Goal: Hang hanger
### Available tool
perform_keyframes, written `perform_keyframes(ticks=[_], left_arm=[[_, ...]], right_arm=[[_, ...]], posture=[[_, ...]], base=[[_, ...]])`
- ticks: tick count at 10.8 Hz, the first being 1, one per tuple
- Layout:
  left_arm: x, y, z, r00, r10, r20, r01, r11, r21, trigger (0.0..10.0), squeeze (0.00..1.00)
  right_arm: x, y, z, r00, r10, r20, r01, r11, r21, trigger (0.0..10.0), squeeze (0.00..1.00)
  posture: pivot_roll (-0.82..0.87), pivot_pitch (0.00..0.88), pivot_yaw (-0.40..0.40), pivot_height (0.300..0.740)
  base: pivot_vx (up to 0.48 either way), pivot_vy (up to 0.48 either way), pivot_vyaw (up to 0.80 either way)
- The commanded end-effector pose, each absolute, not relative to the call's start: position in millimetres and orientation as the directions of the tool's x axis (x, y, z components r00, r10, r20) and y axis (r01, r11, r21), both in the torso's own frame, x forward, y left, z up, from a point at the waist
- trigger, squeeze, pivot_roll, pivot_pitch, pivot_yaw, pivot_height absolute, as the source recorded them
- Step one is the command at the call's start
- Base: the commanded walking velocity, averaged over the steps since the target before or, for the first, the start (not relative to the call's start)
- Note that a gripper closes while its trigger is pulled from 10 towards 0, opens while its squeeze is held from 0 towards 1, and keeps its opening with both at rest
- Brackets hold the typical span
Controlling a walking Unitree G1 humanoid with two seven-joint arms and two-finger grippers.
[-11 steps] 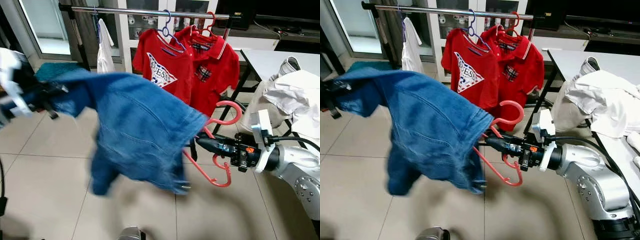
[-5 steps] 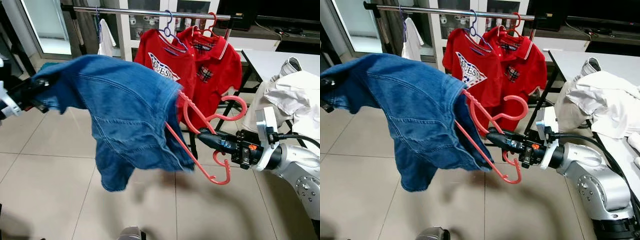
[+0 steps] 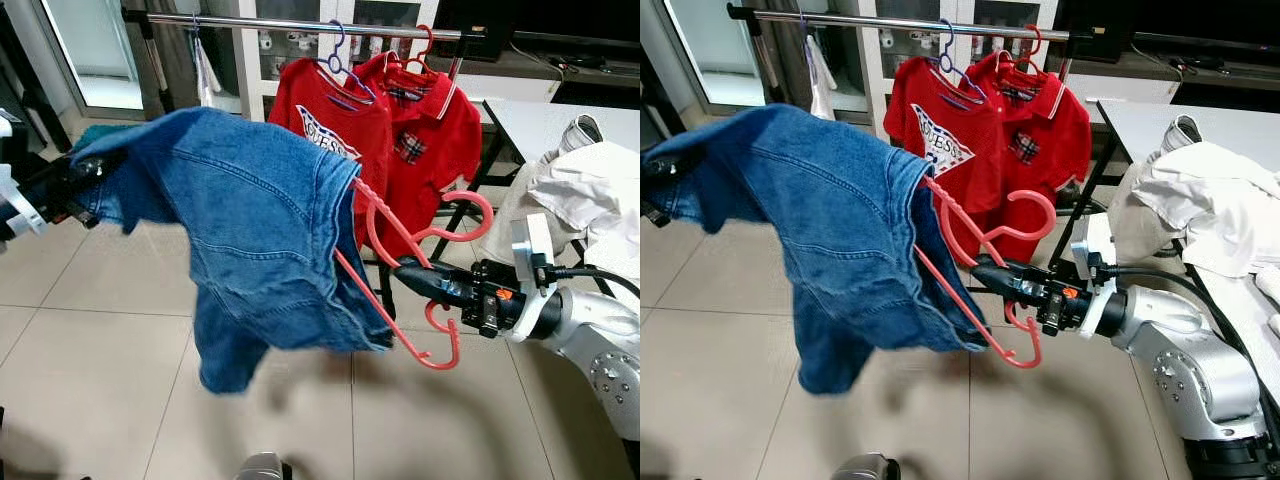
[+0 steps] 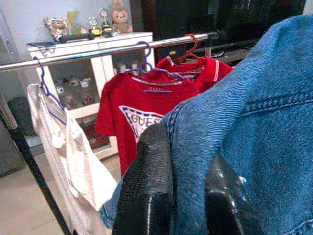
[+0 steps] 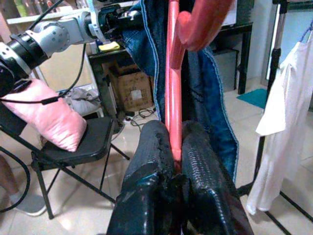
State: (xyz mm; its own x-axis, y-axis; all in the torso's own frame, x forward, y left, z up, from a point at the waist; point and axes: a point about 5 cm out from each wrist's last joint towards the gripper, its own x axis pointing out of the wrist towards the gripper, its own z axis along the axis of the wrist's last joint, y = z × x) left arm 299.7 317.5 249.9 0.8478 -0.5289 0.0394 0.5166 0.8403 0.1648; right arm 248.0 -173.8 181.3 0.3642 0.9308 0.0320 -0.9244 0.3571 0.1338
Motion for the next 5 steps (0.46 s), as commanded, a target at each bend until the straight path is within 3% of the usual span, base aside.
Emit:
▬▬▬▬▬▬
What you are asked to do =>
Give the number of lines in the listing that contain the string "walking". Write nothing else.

Response to the exercise =>
2